● **Exercise brief**:
Please take the records that follow and repeat exactly the lines starting with the line with "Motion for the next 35" and going on through the line with "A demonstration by".

---------- Listed records ----------

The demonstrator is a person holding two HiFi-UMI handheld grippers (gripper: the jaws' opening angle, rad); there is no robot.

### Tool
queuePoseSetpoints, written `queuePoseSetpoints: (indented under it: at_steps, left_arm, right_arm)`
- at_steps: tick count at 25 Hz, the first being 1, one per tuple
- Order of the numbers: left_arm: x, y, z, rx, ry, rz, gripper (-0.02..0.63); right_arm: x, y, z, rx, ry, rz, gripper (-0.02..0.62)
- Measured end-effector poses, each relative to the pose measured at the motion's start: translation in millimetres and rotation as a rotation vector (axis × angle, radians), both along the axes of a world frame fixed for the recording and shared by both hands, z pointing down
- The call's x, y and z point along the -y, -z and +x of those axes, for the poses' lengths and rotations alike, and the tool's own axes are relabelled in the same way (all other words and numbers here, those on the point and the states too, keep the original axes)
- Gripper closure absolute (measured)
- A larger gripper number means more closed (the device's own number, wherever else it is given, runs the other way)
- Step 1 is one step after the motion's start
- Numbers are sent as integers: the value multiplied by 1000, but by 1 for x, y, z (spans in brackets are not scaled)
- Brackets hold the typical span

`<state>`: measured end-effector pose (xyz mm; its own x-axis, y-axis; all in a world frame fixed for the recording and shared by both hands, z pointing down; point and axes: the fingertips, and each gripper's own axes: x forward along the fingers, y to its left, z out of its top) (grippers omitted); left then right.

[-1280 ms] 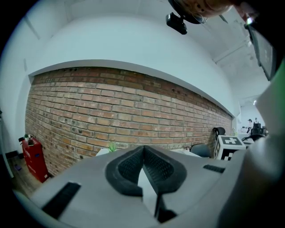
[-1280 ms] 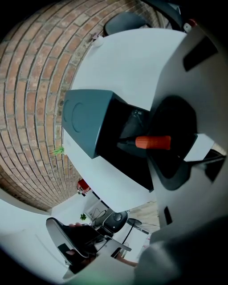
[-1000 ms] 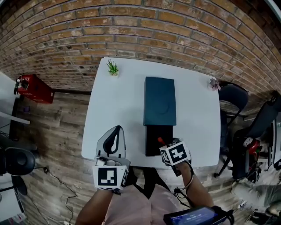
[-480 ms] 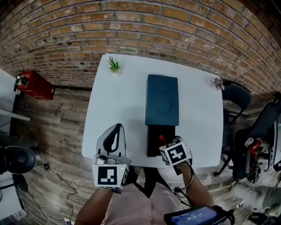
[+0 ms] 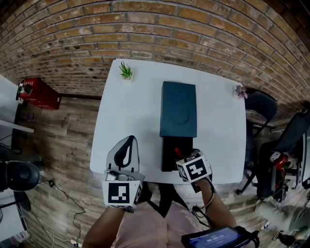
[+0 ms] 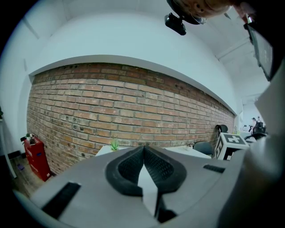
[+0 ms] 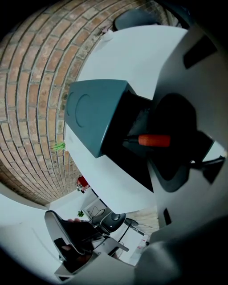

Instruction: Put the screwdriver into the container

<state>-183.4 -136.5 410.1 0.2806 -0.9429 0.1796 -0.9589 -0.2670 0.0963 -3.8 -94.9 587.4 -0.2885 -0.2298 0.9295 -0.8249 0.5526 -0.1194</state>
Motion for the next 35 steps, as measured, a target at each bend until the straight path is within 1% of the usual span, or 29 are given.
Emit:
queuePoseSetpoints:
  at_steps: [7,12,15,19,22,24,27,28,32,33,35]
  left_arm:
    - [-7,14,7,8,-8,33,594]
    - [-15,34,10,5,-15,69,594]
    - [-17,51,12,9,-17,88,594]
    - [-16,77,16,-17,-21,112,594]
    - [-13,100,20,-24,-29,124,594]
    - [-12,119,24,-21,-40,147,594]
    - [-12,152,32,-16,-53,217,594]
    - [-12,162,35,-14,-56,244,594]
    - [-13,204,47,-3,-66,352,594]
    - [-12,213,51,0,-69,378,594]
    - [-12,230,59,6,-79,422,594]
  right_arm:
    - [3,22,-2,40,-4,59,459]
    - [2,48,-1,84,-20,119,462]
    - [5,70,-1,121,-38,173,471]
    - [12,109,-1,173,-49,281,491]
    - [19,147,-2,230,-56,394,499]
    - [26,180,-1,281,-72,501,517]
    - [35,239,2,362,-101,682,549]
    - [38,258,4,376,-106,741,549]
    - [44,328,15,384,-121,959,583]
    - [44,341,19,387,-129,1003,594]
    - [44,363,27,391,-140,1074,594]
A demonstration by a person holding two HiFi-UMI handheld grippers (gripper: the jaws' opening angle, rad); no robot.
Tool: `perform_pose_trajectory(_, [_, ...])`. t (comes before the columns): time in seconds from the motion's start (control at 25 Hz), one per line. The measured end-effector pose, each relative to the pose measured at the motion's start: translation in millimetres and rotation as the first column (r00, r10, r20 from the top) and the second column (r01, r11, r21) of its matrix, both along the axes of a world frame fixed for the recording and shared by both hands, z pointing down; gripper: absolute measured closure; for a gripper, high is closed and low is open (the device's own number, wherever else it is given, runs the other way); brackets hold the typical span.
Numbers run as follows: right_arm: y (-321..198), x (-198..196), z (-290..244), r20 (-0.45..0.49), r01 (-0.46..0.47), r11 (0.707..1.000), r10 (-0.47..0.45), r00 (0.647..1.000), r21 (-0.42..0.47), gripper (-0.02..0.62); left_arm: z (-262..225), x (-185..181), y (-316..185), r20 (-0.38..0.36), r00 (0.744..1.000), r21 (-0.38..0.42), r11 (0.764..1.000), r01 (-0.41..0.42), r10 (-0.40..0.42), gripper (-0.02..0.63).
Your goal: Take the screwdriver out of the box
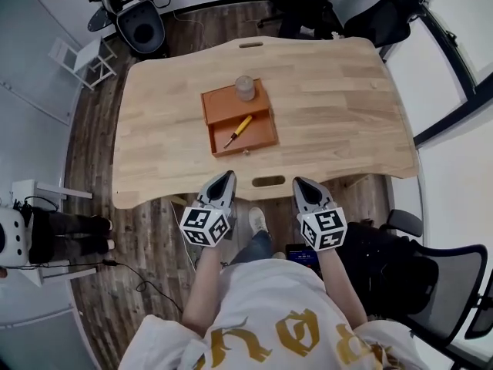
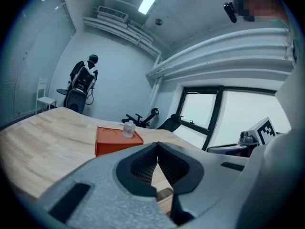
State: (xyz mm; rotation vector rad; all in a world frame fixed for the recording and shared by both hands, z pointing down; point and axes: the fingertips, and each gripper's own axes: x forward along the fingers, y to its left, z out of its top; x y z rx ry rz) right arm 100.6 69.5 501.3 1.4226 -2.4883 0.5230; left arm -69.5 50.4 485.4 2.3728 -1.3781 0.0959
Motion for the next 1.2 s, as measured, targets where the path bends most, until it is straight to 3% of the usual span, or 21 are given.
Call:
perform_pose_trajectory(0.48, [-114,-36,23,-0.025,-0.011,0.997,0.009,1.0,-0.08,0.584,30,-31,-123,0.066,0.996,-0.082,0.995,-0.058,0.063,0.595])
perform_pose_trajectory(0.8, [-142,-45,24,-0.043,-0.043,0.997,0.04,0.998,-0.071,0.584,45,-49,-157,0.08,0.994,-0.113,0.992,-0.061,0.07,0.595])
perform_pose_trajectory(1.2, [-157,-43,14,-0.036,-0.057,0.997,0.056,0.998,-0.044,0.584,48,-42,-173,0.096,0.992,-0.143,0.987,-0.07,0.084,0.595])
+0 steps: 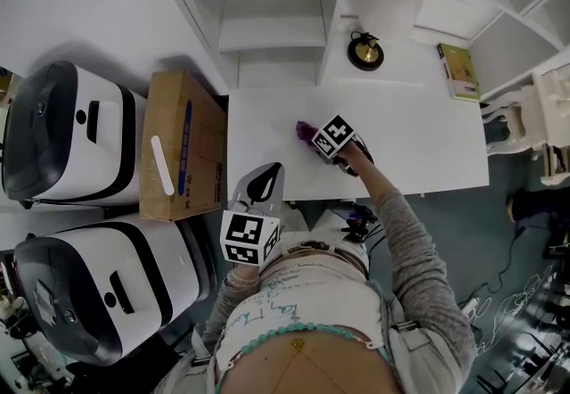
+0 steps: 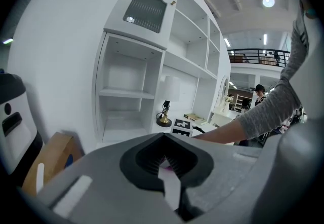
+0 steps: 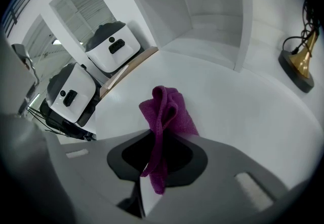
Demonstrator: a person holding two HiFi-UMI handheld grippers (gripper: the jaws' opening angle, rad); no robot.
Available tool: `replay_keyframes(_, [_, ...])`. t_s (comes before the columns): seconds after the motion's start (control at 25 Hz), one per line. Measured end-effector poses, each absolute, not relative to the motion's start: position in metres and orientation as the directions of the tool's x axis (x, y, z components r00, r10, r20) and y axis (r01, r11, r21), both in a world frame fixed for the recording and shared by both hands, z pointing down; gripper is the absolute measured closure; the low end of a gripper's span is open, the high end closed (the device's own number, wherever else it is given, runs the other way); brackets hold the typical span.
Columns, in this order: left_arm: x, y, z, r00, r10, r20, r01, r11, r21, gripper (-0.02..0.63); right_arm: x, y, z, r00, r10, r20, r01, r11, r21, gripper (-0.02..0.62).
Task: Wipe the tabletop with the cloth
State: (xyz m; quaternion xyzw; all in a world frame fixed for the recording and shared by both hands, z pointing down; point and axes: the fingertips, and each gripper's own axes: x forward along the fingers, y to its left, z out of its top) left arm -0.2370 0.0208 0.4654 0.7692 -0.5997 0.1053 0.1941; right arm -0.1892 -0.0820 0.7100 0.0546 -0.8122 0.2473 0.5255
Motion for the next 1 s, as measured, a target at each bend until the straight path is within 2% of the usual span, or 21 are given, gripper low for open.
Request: replay_keyframes(1.0, [-0.267, 0.045, 0.464, 0.183, -0.901, 0.393, -0.978, -0.126, 0.166, 0.604, -0.242, -0.053, 0.71, -0.442, 0.227, 0.868, -0.243, 0.901, -0.36, 0.517])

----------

● **Answer section**:
Motion for the next 35 steps, as measured, a target at each bend until the straight path is within 1% of the usual span, or 29 are given.
Emit:
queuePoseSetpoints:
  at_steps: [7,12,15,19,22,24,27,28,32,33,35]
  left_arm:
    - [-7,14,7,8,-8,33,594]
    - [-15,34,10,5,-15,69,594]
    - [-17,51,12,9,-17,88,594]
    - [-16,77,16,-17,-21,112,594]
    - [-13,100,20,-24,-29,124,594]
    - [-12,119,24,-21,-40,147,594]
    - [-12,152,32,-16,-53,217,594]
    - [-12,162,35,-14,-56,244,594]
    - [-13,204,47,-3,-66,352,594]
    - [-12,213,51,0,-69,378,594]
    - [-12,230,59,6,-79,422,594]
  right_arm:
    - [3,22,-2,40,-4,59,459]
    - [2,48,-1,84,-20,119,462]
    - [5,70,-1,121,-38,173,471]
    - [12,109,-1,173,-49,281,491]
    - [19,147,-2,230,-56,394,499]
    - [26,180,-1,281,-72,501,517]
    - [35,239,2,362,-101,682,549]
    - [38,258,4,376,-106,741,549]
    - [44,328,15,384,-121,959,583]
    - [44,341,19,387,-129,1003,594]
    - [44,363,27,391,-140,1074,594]
A demonstration by a person holding two HiFi-UMI handheld grippers (gripper: the jaws' opening angle, rad); no robot.

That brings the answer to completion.